San
"Eh, bütün mesele bu değil mi?" Wooyoung'un sunduğu sebebe güldüm. "Yoksa bunun henüz bitmesini istemediğini mi söylüyorsun? Tekrar yapabiliriz prenses."
Sözler ağzımdan çıkar çıkmaz Wooyoung'un yüzü pancar kırmızısı oldu, gözlerinin gözlerimle olan temasını ışık hızında kesen telaşlı Wooyoung'un alışılmamış görüntüsü beni tatmin ediyordu.
Sevimli.
"Wooyoung." Fısıldadığımda bir kez daha bana bakmasını sağlamaya çalıştım ki o da yaptı. Bunu dudaklarımızı birleştirme fırsatı olarak değerlendirdim, bir kez daha hareketerimi hızlandırırken onu tutkuyla öptüm, Wooyoung'dan umutsuz bir inilti geldiğinde elleri sanki hayatı buna bağlıymış gibi sırtımı kavradı.
Arkadaşları sonunda bizi yalnız bırakmıştı. Wooyoung'la dalga geçmekten zevk almama rağmen, birlikte geçirdiğimiz anın tadını çıkarmak için mahremiyete sahip olmak daha iyiydi.
Yaklaştığımı hissediyordum ve ellerinin ensemde gezinmesinden, öpüşürken beni daha da yakınına çekmesinden ve kalçalarımı ona doğru iterken memnun iniltiler bırakmasından onun da aynı şekilde hissettiğini söyleyebilirdim.
"San, yakınım." Wooyoung öpücüğü bozduğunda nefes nefese konuştu.

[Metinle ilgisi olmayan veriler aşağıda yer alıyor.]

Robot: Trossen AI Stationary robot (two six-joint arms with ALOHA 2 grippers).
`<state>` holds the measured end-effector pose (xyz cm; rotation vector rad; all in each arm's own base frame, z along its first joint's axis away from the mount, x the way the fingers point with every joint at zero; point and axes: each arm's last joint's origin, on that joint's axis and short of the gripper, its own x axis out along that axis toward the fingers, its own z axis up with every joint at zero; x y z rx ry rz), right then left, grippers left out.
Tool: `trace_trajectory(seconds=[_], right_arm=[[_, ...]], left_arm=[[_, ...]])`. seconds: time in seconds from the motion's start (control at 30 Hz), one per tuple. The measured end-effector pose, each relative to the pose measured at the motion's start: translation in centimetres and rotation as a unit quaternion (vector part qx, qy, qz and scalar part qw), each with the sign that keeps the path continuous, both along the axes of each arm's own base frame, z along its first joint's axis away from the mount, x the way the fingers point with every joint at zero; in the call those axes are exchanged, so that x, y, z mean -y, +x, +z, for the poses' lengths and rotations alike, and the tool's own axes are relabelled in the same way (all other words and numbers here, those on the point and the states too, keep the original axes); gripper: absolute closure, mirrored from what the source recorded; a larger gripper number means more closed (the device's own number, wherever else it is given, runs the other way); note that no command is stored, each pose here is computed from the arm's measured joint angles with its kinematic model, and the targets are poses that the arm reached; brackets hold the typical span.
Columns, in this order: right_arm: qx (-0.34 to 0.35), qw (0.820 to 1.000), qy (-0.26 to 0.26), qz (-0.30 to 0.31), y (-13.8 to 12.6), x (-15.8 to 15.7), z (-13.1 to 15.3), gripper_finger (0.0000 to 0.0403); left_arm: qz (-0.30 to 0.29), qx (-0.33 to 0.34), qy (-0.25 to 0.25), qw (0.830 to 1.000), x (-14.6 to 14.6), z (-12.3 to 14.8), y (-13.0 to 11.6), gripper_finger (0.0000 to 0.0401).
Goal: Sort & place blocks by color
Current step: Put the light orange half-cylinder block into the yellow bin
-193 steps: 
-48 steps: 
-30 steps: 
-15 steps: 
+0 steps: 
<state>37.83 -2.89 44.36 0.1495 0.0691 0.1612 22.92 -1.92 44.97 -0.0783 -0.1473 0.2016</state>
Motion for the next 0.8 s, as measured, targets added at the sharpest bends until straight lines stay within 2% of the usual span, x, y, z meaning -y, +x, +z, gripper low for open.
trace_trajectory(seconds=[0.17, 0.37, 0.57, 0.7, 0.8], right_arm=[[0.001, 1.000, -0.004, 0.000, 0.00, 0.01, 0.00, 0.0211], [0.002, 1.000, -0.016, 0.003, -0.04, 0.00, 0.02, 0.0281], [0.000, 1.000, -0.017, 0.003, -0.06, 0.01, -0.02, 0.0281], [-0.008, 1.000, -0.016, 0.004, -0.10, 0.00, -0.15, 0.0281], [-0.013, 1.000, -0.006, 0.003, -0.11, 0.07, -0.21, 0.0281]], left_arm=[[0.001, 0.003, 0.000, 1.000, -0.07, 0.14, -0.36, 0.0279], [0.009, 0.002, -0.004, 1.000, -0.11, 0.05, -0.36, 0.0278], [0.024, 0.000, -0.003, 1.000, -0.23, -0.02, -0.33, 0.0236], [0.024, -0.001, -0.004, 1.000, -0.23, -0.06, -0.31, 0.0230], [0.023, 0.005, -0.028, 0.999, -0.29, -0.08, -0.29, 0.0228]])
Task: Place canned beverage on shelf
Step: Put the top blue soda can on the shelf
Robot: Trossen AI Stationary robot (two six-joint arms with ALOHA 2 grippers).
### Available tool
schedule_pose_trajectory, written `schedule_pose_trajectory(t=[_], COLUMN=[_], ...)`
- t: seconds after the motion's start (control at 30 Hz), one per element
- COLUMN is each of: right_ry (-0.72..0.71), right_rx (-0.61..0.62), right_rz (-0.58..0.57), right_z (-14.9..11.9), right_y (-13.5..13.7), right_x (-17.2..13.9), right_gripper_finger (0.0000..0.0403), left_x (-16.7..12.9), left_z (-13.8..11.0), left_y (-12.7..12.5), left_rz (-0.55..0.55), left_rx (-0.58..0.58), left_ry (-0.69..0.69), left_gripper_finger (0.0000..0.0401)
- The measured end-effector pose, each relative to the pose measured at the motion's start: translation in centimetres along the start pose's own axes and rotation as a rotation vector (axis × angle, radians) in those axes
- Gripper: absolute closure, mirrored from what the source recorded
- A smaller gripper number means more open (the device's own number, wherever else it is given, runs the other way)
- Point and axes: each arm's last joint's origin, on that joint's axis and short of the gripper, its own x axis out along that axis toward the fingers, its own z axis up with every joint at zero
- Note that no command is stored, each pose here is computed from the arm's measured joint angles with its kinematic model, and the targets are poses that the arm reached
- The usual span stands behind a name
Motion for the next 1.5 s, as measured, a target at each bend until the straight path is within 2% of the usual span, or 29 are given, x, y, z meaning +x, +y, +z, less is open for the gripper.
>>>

"Ben de prenses. Sorun değil." Ona hızlı bir öpücük verdim, ritmimi toparlarken alnımı alnına yaslayıp kendimi ona sertçe ittiğimde Wooyoung'un nefesi kesildi.
Zevkle haykırırken kalçalarını benimkilere doğru hareket ettirmeye başladı. Çıkardığı arzu dolu sesler, kendimi boşalmaktan alıkoymak için dudağımı ısırmamı sağladı. Etrafımdaki duvarları beni sıkarken inledim, kendimi tutmaya çalışırken elim kalçasının yanağını kavramıştı.
Wooyoung, lütfen.
Güçlü bir şekilde itmeye devam ettim, Wooyoung'un yüzü, altımda nefes nefeseyken zevkle buruştu ve sessiz iniltiler çıkarıyordu.
"Geliyorum~" diye sızlanıp beni başka bir öpücük için kendine çekti ve o zaman ben de gelmiştim. Beynimin kısa devre yaptığını hissettiğimde, bedenim öforik zevkten ileri fırladı ve Wooyoung'un vücudunda eridi.
Lanet olsun.
Birkaç dakika öyle kaldık, ağır nefesimizi dengelemeye ve işlevsel bir duruma geri dönmeye çalıştık. Wooyoung'un bedeninin sıcaklığını benimkinin altında ve onun tatlı kokusunun beni sarhoş ettiğini hissettiğimde, aklımdan bir sürü şey geçmeye başladı.
Başlangıç olarak, başka bir erkekle seks yaptım. Zevk aldım ve boşaldım. Ve %100 tekrar yapardım. Düz olmadığımdan emin olmak için ihtiyacım olan tek onay buydu. Ama bu beni ne yapar? Biseksüel?
İkincisi, kesinlikle Wooyoung'a karşı bir şeyim vardı. Yok dersem kendime yalan söylemiş olurdum. Wooyoung ve Seonghwa'nın yakınlığından kesinlikle rahatsız oluyordum, bunun bir anlamı olmalı. Ve dürüst olmak gerekirse, Wooyoung dışında herhangi bir erkekle seks yapabileceğimi sanmıyorum.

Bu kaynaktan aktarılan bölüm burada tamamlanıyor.